A tunnel tree is a large tree, typically a giant sequoia or coastal redwood, through which a tunnel has been carved. This practice was primarily carried out in the late 19th and early 20th centuries in the western United States, particularly in California. Tunnel trees were created as tourist attractions, allowing visitors to walk or drive through the tree, often by horse-drawn carriages or automobiles.

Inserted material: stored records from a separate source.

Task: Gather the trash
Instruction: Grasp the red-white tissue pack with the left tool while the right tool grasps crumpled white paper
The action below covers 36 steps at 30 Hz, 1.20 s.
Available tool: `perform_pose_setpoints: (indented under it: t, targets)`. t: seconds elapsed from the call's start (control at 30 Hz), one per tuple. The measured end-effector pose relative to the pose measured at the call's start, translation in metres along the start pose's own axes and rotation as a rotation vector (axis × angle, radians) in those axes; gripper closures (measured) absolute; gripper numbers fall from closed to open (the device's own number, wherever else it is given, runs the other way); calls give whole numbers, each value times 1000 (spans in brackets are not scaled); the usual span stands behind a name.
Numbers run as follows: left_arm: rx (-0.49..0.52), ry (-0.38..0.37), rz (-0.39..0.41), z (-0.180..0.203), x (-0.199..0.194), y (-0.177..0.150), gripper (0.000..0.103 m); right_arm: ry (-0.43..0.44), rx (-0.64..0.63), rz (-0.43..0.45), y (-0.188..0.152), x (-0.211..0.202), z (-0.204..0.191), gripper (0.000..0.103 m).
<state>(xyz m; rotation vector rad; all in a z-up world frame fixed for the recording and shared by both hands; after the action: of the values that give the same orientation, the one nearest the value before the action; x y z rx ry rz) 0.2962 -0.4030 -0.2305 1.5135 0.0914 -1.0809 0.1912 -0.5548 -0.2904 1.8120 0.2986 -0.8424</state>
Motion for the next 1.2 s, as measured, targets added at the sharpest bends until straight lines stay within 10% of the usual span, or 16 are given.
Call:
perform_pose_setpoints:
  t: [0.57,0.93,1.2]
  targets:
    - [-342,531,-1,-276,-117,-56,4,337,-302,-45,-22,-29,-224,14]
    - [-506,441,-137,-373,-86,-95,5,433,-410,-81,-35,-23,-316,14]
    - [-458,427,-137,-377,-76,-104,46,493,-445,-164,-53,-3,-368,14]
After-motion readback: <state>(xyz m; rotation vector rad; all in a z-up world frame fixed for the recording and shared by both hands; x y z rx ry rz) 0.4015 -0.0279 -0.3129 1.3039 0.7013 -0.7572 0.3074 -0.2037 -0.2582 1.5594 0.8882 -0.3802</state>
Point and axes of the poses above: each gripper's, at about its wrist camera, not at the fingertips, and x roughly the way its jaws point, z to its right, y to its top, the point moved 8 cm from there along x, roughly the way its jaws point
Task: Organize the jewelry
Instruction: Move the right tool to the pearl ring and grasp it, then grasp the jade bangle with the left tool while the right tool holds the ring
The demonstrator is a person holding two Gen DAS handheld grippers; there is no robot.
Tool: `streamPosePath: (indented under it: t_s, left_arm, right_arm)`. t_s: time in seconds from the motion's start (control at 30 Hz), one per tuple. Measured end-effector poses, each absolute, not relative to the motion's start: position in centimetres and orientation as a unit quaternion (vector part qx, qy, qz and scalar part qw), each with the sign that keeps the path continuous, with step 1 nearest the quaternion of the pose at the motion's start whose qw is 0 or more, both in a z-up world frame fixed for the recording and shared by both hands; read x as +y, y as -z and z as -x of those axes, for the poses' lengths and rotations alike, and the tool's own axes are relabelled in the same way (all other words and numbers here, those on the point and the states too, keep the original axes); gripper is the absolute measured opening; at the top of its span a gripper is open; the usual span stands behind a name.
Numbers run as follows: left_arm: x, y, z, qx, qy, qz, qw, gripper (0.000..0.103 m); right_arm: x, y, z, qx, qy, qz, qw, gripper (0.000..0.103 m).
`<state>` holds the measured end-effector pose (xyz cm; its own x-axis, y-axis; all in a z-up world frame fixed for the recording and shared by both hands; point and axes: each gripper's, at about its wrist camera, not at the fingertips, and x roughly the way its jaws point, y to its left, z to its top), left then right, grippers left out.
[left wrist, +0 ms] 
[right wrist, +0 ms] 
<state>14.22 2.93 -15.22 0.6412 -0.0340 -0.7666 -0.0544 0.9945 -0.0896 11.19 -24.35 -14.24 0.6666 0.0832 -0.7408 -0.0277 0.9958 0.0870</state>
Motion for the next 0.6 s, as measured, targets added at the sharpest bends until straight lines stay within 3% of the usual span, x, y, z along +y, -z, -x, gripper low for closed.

The creation of tunnel trees was intended to boost tourism, making the sites iconic landmarks. Examples of tunnel trees are predominantly found in national parks such as Yosemite National Park, and Sequoia and Kings Canyon National Park. Notable examples include the fallen Wawona Tree in Yosemite and the Chandelier Tree in Leggett, California.

The practice of boring tunnels into living trees caused significant harm to their structural integrity and overall health. Over time, many tunnel trees fell due to the damage inflicted during the tunneling process. As awareness of nature conservation increased, the practice was discontinued. Existing tunnel trees are preserved as historical artifacts, and no new tunnel trees are created.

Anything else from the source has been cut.